Frontier to a vanished freedom – no longer to be crossed, or found.
Home: is the sound of the wind at her window
Sharp icy blasts – that howl to come in.
Home: is a city of steep hills, rough edges
Back-to-back terraces, slate roofs, Yorkshire stone.
But beyond urban borders –
the moorland goes roaming –
to mighty cliff edges –
the wild grey sea.
Leeds: is simplicity, going for refuge
A warm Northern accent, a straightforward smile.
A garden, a shelter, a hospital corridor
A man in his prime – struck low – gone to ground.
Leeds: is the home her beloved was born to,
The place that he runs for, as crisis comes close.
The light fades so soon, but the streets are still friendly
And death comes more easy in their strong embrace.
Leeds: is a city she follows to find him,
In sickness and health –
In his falling and dying –
Should he need to be here: then here she is too.
Home: is a city she would never have chosen…

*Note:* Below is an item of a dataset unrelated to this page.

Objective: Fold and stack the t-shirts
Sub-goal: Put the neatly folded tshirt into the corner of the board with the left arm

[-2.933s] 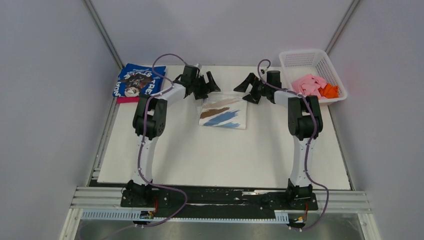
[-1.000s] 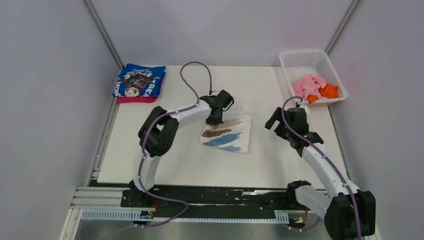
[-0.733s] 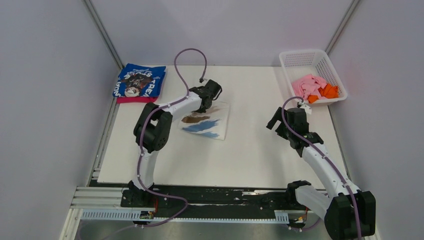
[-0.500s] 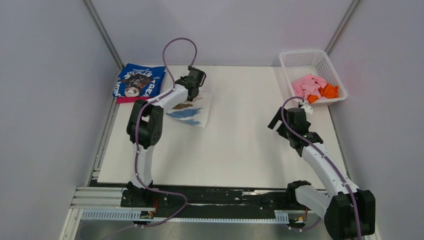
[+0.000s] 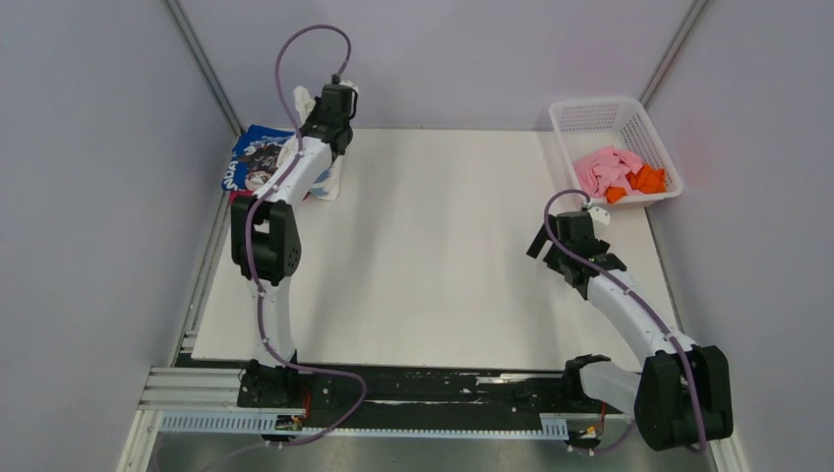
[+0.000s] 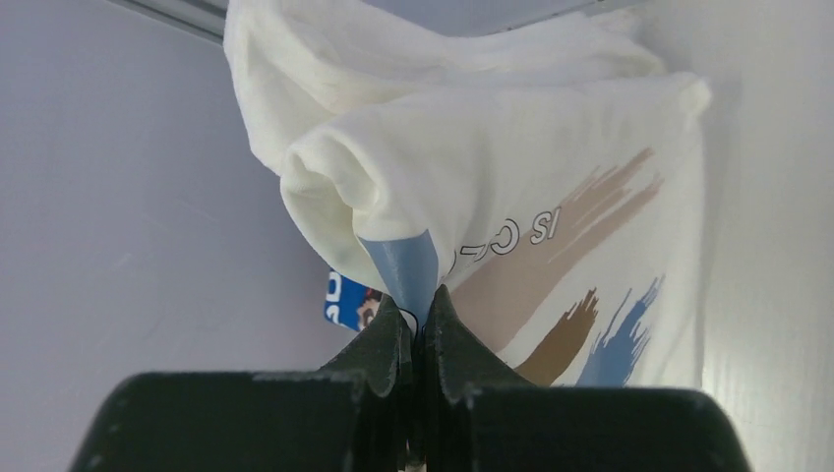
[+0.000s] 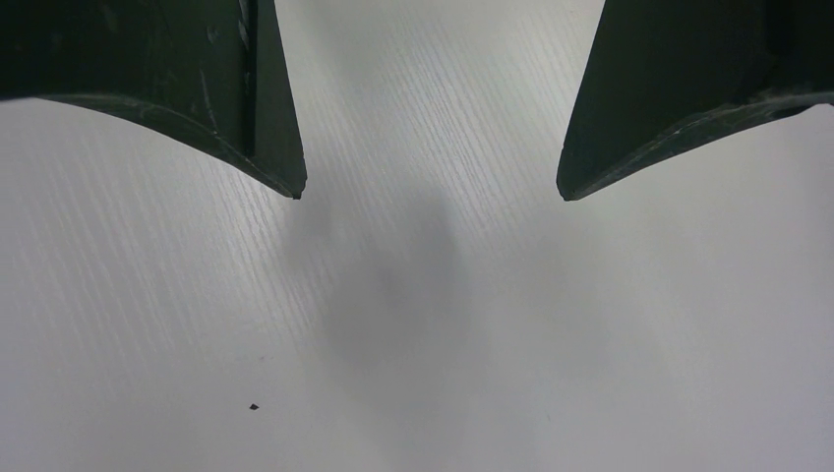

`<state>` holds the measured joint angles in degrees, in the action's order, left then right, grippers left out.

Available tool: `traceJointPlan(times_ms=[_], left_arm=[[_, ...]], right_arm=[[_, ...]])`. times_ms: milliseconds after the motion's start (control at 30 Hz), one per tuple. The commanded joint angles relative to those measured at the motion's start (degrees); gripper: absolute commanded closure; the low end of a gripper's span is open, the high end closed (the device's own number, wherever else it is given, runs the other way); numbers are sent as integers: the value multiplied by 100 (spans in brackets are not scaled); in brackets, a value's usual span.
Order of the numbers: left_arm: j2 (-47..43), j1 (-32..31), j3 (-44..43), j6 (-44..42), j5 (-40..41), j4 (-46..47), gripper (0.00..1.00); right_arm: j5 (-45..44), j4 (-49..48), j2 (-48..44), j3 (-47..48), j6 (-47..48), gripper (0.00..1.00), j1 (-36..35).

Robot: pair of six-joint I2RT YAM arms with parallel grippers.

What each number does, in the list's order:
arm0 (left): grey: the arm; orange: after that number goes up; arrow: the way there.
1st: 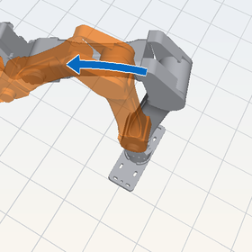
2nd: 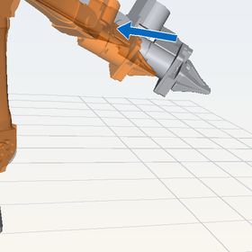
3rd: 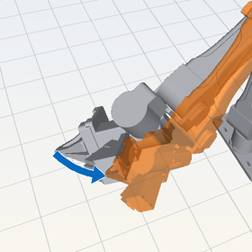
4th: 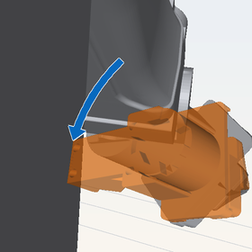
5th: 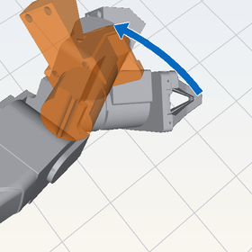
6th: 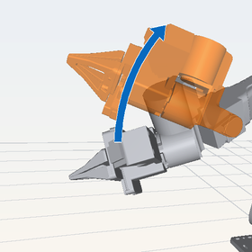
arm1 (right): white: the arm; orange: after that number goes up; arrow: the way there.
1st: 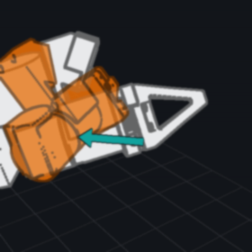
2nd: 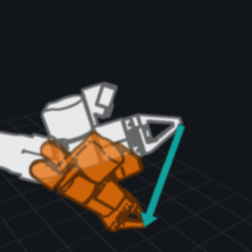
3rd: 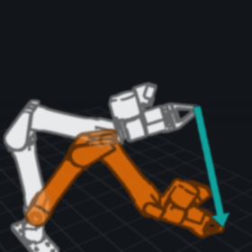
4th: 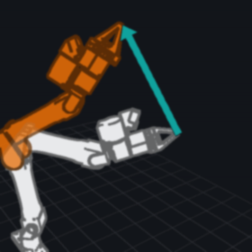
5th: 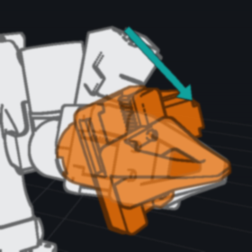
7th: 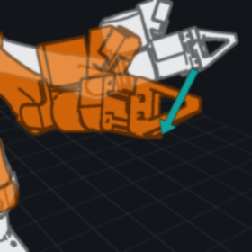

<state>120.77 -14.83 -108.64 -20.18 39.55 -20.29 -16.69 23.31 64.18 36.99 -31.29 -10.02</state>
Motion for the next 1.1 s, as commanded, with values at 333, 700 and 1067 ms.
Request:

A place – and a people – instead, that chose her.
April 2015 LOVE
April 2015.Sonnets. In my spring creative writing class at Heydays, West Yorkshire Playhouse, we had a look at the Seven Deadly Sins. But as an antidote to 'Jealousy', I decided to explore with them the pure loveliness of ....LOVE! And unusually, I had a go, in class, too. Iambic pentameter. 16 lines. The glorious rhythm and rhyme. Shakespeare. Sonnet Number 18....'Shall I compare thee to a summer's day....' That was our inspiration and lode star. I chose to write about Hungary, a place I fell in love with 25 years ago, and have only recently re-discovered. This is about a man, too. Inevitably.

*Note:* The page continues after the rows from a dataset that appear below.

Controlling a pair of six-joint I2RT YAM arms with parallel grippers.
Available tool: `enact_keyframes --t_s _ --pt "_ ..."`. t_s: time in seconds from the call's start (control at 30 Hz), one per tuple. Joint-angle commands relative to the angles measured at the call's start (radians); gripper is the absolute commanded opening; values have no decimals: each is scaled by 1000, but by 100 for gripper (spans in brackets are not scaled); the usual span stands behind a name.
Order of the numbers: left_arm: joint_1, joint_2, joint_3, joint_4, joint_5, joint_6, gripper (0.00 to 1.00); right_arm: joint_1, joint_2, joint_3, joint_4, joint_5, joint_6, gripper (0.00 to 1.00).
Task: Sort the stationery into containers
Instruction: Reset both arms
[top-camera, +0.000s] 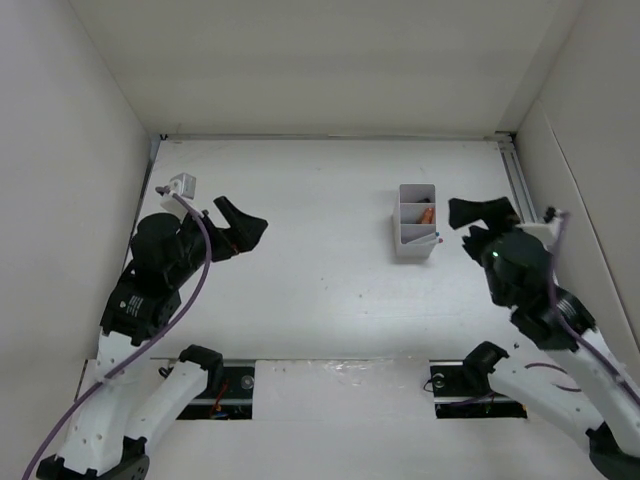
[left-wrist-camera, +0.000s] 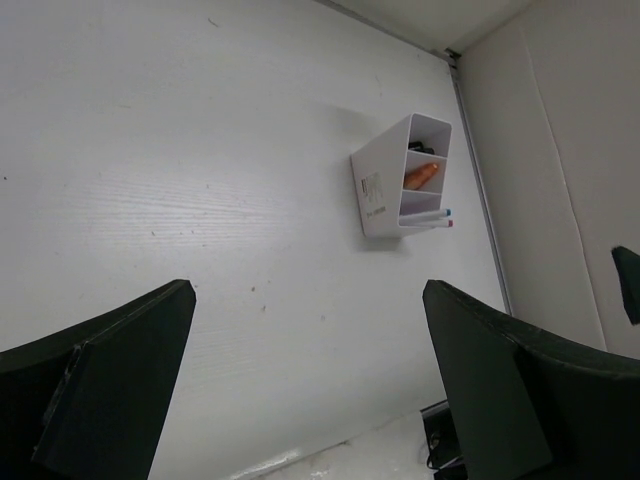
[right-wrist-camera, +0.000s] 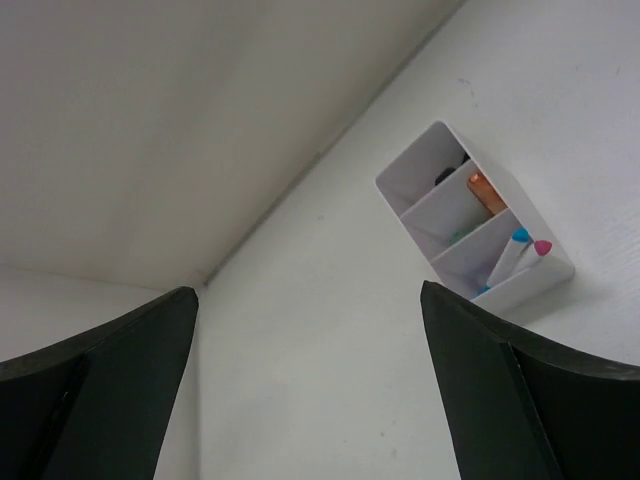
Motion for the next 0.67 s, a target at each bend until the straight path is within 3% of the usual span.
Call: enact_keyframes --t_s 0.0,0.13,0.33,0.63 --pt "2 -59 10 16 -55 -24 100 -25 -157 -41 -77 73 58 100" --pt "2 -82 -13 34 -46 -24 100 -46 -305 -54 -103 87 89 100" --pt "2 -50 -1 -1 -36 -1 100 -56 -271 -45 -218 136 204 100" --pt "2 -8 8 -20 13 49 100 -56 -204 -55 -229 80 264 100"
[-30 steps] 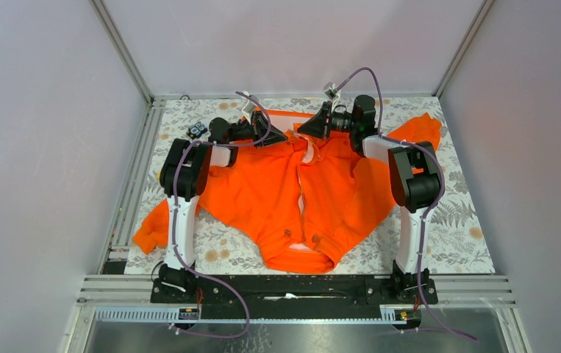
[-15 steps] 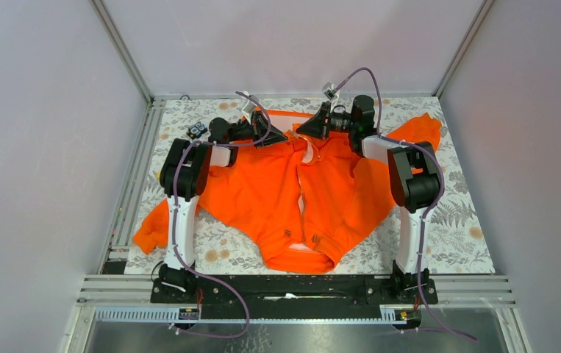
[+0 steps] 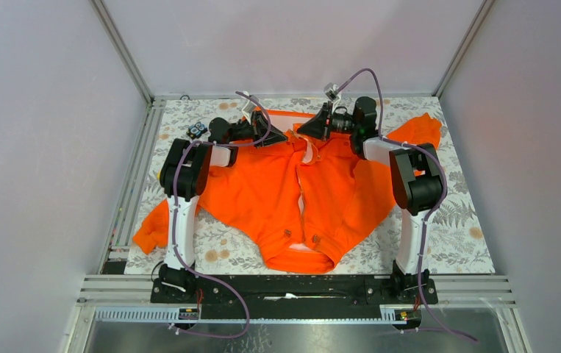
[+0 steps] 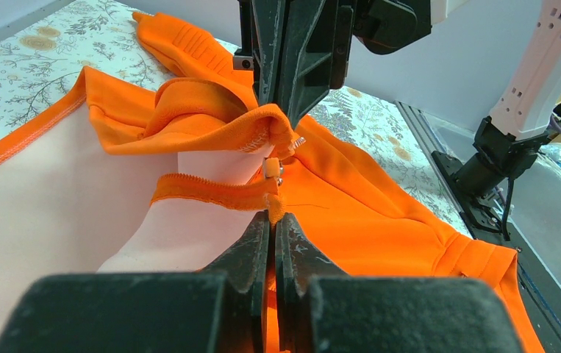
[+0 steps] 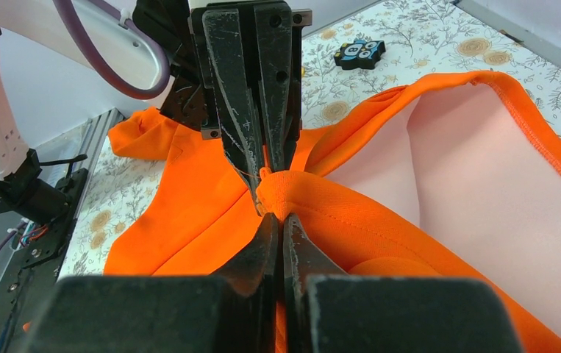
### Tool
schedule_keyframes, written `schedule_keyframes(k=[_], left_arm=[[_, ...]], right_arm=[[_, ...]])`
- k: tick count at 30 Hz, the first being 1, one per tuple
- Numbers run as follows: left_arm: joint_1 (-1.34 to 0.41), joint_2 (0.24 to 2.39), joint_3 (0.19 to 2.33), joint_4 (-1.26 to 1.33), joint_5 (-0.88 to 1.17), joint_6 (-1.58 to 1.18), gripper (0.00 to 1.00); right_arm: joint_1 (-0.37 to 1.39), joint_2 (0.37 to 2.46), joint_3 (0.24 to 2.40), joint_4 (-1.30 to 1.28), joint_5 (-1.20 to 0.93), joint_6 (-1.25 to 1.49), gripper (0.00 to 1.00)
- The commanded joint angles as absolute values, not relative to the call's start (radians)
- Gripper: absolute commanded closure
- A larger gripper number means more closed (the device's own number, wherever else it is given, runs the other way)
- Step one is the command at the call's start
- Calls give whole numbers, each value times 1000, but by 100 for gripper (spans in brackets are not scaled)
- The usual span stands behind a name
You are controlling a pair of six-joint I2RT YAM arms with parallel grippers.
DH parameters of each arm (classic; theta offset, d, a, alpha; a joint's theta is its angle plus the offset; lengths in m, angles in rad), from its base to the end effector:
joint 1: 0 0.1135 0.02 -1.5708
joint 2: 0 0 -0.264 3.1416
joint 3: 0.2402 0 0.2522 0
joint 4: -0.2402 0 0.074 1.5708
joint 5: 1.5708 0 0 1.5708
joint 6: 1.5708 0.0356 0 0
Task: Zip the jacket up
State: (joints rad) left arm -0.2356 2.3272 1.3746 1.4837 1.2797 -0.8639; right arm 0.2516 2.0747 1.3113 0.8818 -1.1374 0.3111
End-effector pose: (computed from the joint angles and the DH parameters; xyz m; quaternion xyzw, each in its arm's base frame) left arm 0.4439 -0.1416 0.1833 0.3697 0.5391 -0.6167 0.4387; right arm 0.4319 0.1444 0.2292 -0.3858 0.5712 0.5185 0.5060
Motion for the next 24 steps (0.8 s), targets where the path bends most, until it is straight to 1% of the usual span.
schedule_keyframes(k=[1,4,7,10,15,24], left_arm=[[-233,2302,1398,1600,1288,-853,100],[-235,2300,1396,1600,1291,-850,100],[-235,2297,1391,1600,1290,-844,100],[-235,2298,1393,1600,1290,-845,100],[-236,2298,1393,1600,1291,-847,100],[-238,2313,1410,1600,1293,-859,100]], right_arm=[[256,2031,1327,927,-1146,312,100],[255,2031,1328,885,-1121,286,100],[255,2031,1354,768,-1069,210,100],[255,2032,1359,747,-1064,195,100],[255,2035,1355,773,-1080,212,100],[256,2021,1319,915,-1100,291,100]])
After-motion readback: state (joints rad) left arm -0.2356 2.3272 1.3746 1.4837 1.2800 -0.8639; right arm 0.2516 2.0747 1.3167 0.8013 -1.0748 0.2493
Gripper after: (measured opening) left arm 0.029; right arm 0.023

You tell me that my voice is rich and warm,
although we do not share a common tongue.
A longing, sweet and foreign, starts to form,
for dances we might dance – and songs unsung.
Your black eyes flash with promises not kept,
and rendezvous in restaurants never made.

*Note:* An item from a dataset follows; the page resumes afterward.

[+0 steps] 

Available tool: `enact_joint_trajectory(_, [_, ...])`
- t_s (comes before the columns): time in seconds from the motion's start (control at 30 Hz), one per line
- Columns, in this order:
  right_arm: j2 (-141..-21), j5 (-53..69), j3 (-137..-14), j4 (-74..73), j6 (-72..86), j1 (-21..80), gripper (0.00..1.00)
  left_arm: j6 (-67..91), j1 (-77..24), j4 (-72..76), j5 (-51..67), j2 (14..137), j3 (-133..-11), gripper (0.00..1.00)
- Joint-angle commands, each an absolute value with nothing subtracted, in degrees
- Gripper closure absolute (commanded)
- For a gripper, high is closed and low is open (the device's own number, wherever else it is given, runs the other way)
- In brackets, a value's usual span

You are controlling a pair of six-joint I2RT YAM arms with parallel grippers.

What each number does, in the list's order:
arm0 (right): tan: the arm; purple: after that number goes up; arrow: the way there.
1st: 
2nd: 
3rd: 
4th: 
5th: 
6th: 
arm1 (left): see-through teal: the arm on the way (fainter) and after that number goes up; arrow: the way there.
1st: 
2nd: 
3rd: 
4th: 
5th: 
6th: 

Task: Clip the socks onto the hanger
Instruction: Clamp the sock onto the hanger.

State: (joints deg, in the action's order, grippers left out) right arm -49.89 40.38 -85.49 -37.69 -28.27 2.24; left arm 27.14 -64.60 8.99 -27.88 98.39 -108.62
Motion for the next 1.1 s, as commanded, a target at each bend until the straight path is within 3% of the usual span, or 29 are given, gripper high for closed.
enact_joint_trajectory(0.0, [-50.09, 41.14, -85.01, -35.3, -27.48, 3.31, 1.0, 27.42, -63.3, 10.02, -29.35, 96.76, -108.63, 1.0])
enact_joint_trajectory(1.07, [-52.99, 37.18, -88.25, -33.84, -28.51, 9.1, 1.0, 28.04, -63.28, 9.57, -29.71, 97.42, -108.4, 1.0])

Snowfall on village roads – my heart, unswept:
old, vivid scenes that slowly burn to fade.
When postcards from a far-off place arrive,
the years of absence worry at my mind.
I walk the tightrope back – what will survive?
A country boy – and country – still to find.
I try to block my senses, but in vain.
You touch my back – it all begins again.
Here’s another sonnet, this time from one of my creative writers, Gail Mosley. On the broad theme of LOVE in all its forms…
We played at two-ball in the avenue
with perfect throw and catch, a wordless game.
I didn’t need to shout or call to you,
I can’t remember if I knew your name
but you were tall and willowy and fair,
and we could play for ever and a day,
at least until dusk blurred the evening air,
and each of us was called our separate way.
The accidental grace we conjured then,
oblivious to ordinary fears,
I’ve tried to capture many times again,
and keep returning to it down the years.
I wonder if it meant as much to you
when we played two-ball in the avenue.
This is a wistful offering – from one of my Creative Writing group again. They are a talented bunch.
Sonnet : A Love Revisited
I loved you and I lost you long ago;
Now, I can barely call to mind your face
Though, when I do, it’s always in the place
We strolled and laughed, where broad and river flow.
It’s self-indulgence, just what I despise,
Nostalgia for a disappointment past;
There’s no excuse to make what’s painful last.
Let go, be content with the now : be wise.
For all I give myself such fine advice,
The empty moments come; nothing to do,
No book to read, the glamour of the new
No longer has the power to entice.
I make myself ridiculously sad
Thinking, wishful, of what I never had.
And a final offering from creative writer Harry Venet, with one more sonnet about love…
Your voice, the most mellifluous of sounds
Attracts me every Tuesday in the park
In summer as I wander through the grounds,
Condemned to stay forever in the dark.
I sit upon a bench within your range,
My faithful dog so patient by my side
The feeling of contentment is so strange
And yet there’s no temptation still to hide.
Your words are less important than the voice
Its tone and timbre clinging to my ears;
It’s nice to know that I still have a choice,
A choice that will remain with me for years.
Though blindness means I don’t enjoy each sense
The one you give is ample recompense.